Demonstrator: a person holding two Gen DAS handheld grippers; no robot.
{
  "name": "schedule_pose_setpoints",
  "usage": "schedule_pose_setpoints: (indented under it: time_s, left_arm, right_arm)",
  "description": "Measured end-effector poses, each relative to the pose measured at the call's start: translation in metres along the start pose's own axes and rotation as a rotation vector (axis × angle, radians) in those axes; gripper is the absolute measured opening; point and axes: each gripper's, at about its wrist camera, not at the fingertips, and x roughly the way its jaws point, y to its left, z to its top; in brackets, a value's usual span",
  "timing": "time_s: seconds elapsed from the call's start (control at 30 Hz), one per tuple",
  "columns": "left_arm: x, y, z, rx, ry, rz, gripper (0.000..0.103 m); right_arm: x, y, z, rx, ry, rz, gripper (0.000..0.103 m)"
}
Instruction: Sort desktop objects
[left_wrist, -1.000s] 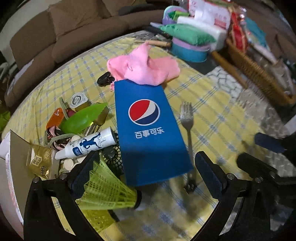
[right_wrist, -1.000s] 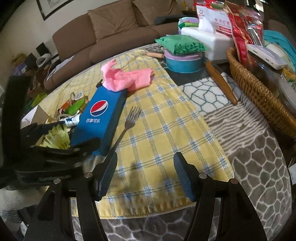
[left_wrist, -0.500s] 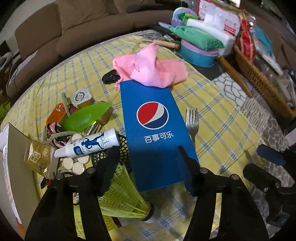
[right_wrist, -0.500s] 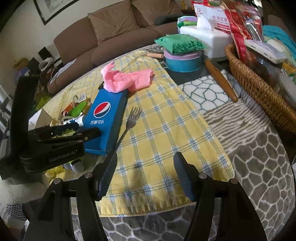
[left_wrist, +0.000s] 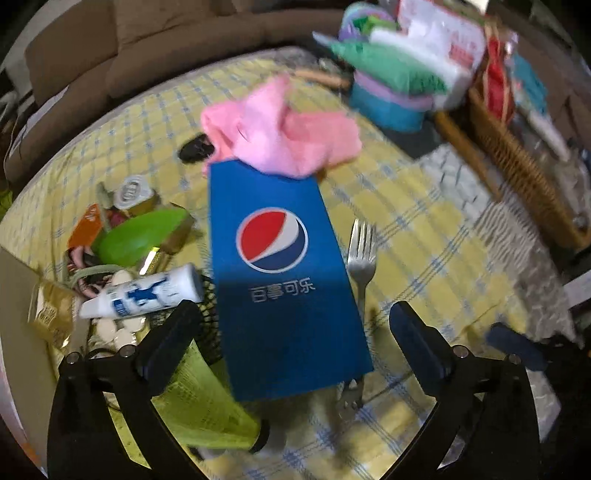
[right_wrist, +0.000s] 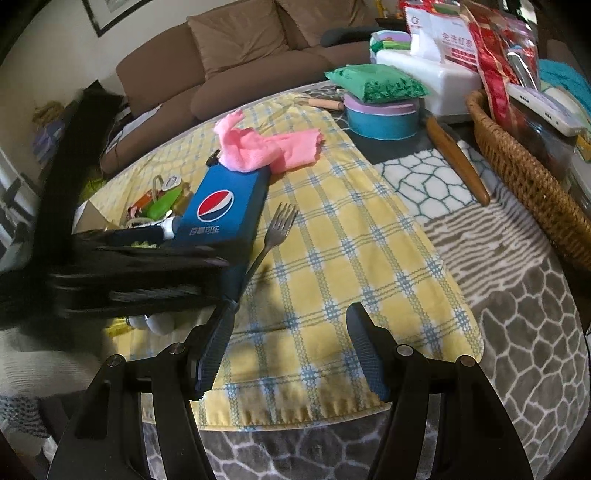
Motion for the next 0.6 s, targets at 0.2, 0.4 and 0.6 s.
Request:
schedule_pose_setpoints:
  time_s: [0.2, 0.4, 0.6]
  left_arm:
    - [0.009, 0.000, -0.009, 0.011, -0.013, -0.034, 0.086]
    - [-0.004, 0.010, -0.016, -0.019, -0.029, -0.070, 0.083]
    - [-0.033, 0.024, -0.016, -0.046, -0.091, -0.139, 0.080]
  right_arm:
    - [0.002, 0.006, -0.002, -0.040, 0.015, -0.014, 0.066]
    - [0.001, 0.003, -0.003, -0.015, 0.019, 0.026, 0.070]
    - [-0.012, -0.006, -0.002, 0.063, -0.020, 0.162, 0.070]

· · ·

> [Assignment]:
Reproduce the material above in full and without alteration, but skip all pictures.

> [Answer for the task]:
Demonstrator: a person holding two Gen DAS handheld grippers; no robot.
{
  "name": "schedule_pose_setpoints",
  "usage": "schedule_pose_setpoints: (indented under it: time_s, left_arm, right_arm)",
  "description": "Measured end-effector poses, each relative to the pose measured at the call's start: translation in metres along the start pose's own axes and rotation as a rotation vector (axis × angle, radians) in those axes; gripper is the absolute measured opening; point and axes: each gripper's, at about its wrist camera, not at the fingertips, and x roughly the way its jaws point, y to its left, z to its top; in brackets, a value's usual span",
  "timing": "time_s: seconds elapsed from the call's start (control at 30 Hz), one per tuple",
  "columns": "left_arm: x, y, z, rx, ry, rz, gripper (0.000..0.103 m); right_arm: x, y, z, rx, ry, rz, gripper (0.000..0.103 m)"
}
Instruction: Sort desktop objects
[left_wrist, -1.000s] 
[right_wrist, -1.000s] 
[left_wrist, -0.500s] 
[right_wrist, -0.500s] 
[left_wrist, +0.000s] 
[right_wrist, +0.000s] 
Motion for the next 0.6 s, targets at 0.2, 0.4 and 0.6 s.
Request:
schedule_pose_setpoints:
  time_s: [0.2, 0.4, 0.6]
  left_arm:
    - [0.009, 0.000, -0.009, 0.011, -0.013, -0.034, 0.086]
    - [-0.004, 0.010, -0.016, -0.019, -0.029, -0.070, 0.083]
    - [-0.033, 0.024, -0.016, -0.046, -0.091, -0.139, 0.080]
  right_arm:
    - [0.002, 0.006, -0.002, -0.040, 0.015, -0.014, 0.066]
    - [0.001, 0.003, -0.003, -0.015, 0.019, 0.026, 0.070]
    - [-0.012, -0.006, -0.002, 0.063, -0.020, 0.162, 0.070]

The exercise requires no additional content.